#### [Raw data]
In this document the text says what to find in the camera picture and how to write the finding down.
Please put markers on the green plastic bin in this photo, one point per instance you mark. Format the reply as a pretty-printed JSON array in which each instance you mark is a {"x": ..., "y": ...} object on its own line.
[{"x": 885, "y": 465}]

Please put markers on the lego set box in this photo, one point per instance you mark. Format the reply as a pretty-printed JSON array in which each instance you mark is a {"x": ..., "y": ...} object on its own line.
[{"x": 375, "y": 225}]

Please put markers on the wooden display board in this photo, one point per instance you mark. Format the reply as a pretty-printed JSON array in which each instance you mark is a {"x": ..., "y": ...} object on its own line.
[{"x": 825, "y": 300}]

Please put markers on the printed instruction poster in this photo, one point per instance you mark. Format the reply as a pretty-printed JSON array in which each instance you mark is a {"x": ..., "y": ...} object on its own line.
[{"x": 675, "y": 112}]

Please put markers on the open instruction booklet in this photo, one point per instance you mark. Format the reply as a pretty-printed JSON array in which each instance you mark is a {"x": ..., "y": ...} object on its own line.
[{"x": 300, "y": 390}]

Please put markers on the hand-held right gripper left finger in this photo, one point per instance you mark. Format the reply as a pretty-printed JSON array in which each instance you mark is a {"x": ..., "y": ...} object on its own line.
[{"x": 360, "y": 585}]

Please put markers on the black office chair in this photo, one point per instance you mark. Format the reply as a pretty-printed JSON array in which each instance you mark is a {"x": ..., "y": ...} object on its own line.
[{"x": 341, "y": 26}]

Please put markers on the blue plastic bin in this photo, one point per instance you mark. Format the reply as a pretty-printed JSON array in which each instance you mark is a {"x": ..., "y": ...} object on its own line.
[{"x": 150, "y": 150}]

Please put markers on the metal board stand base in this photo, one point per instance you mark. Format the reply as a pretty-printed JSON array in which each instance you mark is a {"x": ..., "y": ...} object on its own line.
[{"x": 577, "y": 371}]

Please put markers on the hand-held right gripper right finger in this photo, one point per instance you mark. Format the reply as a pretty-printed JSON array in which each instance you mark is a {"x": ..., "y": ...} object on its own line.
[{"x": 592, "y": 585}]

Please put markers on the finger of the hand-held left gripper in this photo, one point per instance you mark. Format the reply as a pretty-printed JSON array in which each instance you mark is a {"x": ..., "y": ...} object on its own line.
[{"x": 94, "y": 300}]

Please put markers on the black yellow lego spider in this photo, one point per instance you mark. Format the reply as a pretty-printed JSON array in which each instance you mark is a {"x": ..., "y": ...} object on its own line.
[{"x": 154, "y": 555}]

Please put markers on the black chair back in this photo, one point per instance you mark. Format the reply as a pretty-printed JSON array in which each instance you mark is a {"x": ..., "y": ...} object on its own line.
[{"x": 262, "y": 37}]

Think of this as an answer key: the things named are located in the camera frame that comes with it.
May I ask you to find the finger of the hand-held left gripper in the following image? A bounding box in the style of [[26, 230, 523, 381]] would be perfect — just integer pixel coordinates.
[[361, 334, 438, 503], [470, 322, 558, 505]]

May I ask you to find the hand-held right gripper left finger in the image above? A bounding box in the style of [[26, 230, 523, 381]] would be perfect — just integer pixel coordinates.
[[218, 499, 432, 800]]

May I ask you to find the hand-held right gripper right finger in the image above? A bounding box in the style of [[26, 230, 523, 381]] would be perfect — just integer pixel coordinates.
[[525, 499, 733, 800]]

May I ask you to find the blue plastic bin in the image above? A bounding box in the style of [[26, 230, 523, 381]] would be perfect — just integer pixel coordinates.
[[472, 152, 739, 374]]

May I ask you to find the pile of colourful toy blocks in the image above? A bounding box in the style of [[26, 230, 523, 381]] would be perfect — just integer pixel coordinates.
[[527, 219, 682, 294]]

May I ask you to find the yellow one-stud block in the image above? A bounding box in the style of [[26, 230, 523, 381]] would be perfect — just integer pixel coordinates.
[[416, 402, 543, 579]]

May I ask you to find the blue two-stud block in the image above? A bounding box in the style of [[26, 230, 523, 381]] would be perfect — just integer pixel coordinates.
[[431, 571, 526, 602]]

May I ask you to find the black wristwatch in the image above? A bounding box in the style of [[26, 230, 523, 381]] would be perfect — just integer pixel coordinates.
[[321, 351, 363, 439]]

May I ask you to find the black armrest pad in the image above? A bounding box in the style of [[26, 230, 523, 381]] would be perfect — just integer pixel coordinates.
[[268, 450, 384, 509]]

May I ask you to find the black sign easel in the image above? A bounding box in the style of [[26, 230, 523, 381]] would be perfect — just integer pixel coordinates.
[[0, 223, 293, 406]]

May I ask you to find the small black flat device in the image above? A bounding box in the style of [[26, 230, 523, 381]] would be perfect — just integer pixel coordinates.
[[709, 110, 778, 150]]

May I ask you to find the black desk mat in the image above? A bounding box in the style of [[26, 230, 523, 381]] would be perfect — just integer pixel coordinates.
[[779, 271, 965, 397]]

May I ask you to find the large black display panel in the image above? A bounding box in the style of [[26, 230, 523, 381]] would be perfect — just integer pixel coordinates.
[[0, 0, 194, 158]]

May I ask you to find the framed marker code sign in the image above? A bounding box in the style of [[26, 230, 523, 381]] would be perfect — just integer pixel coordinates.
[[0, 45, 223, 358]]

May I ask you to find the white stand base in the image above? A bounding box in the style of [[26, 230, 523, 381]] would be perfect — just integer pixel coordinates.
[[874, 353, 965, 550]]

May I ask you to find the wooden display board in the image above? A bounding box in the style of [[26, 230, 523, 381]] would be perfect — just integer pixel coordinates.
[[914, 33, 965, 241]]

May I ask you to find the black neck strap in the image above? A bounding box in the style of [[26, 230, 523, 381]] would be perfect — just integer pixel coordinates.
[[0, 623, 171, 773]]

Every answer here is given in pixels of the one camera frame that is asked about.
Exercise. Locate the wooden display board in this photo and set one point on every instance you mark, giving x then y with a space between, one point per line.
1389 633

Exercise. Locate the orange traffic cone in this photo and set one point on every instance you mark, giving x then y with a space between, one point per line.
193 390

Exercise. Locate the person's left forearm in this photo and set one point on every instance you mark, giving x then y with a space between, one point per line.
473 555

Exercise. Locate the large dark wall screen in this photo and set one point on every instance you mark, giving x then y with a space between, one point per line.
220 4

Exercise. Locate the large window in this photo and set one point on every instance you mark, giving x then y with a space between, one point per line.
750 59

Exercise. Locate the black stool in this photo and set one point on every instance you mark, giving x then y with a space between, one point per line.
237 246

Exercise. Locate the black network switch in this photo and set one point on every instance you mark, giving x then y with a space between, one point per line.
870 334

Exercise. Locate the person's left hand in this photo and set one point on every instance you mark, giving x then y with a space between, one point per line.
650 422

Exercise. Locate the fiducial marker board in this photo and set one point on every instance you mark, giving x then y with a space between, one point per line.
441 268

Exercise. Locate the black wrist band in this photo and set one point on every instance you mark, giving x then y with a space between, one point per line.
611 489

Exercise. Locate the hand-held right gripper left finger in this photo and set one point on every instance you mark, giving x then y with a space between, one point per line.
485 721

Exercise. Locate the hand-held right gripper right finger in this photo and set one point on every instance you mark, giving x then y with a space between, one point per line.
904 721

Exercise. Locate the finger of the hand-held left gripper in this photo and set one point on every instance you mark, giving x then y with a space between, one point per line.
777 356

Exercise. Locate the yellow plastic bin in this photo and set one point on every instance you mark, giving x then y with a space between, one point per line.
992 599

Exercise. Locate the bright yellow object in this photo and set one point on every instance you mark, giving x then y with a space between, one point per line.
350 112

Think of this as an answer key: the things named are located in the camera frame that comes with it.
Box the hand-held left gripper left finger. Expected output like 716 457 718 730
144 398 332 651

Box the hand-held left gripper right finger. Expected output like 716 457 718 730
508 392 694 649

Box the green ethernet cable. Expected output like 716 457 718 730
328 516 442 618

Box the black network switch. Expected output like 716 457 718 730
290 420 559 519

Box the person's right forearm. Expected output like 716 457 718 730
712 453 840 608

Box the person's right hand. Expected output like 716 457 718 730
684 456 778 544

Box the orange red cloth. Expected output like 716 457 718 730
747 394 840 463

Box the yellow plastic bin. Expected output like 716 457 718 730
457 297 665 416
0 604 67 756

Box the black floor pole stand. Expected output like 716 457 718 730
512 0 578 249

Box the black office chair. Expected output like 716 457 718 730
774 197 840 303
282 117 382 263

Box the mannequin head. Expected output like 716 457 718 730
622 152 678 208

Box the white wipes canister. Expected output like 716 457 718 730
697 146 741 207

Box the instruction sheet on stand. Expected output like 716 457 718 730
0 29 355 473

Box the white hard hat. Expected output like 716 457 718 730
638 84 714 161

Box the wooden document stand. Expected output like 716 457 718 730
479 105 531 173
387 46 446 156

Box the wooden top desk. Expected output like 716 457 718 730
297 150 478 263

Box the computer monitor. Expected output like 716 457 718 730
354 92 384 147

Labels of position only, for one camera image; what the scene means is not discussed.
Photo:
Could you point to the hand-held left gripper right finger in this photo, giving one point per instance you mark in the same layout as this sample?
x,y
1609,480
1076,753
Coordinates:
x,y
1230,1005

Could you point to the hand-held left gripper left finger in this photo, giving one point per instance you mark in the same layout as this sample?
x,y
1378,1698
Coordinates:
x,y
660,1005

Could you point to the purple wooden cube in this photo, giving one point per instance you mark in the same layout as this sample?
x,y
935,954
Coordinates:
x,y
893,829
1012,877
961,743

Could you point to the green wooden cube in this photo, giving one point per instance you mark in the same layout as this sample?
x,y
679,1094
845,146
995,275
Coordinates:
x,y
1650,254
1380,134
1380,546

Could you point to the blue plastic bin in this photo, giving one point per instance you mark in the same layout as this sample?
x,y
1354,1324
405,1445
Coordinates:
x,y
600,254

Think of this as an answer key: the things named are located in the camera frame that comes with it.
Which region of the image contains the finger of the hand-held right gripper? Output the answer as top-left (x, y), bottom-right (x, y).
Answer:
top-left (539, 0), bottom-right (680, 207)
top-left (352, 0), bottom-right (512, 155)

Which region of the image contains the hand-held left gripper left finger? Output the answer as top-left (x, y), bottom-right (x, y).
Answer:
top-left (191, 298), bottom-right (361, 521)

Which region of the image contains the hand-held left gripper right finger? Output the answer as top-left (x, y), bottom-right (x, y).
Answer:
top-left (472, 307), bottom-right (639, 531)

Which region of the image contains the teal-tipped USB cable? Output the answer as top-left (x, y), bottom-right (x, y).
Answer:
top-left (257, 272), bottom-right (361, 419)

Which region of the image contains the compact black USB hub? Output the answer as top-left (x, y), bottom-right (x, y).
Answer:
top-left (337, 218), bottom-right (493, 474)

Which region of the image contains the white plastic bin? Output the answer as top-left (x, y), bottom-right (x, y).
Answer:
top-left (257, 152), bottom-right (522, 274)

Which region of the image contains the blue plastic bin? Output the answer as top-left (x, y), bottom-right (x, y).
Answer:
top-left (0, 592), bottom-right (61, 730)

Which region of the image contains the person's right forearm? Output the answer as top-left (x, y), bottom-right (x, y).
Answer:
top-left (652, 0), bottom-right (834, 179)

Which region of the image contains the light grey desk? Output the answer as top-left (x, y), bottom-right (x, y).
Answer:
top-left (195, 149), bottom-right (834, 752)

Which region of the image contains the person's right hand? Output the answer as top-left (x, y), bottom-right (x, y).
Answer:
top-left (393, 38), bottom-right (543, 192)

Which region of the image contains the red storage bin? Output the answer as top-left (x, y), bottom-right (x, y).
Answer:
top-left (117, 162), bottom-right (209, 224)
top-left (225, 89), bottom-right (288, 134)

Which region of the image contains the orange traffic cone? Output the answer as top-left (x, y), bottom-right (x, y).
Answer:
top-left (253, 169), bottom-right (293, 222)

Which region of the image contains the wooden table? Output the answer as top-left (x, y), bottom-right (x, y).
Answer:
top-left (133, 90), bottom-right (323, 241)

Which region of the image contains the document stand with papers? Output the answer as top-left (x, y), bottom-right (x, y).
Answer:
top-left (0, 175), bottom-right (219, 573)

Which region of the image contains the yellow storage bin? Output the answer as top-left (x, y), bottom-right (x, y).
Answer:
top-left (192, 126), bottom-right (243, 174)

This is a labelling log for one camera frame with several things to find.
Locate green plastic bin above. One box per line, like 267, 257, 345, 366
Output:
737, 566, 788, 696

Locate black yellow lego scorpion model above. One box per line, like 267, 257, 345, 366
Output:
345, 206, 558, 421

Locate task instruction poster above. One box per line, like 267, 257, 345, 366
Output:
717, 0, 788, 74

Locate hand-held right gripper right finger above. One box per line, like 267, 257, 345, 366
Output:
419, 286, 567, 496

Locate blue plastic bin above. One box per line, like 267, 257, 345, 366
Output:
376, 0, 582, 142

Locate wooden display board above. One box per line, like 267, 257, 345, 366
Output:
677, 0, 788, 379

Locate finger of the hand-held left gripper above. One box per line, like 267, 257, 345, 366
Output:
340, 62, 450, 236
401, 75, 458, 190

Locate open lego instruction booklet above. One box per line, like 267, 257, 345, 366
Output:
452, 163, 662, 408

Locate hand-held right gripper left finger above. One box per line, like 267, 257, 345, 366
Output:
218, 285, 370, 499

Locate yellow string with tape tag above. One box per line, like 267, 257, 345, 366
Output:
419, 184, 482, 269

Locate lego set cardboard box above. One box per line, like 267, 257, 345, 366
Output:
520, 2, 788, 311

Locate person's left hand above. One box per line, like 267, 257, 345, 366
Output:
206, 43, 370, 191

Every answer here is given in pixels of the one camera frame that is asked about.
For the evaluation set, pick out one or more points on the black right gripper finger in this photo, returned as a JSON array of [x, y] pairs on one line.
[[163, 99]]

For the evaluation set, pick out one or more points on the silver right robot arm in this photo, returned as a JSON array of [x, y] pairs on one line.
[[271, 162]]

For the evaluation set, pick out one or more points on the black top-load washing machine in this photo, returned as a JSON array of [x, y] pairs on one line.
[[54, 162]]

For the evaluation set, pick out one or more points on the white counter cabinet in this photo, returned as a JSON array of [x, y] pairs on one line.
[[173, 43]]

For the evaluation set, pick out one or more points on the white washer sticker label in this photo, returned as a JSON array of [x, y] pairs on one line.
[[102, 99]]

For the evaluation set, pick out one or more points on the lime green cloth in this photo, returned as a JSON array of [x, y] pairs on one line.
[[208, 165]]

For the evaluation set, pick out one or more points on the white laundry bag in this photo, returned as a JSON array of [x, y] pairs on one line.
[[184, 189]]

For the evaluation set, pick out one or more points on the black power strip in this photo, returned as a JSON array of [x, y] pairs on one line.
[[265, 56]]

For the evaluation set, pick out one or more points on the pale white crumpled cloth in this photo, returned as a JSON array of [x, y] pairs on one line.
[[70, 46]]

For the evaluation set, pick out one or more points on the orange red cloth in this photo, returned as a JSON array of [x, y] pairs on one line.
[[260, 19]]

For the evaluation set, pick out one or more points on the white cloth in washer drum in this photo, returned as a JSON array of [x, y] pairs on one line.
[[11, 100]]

#### [Aim of the task]
Collect the lines of the data that carry the word "cube".

#### [Answer box]
Could you point to the purple wooden cube in this photo, giving one point per instance you mark in the same layout as this sample?
Could you point to the green wooden cube in this photo, giving one point per instance you mark in the same layout as this sample?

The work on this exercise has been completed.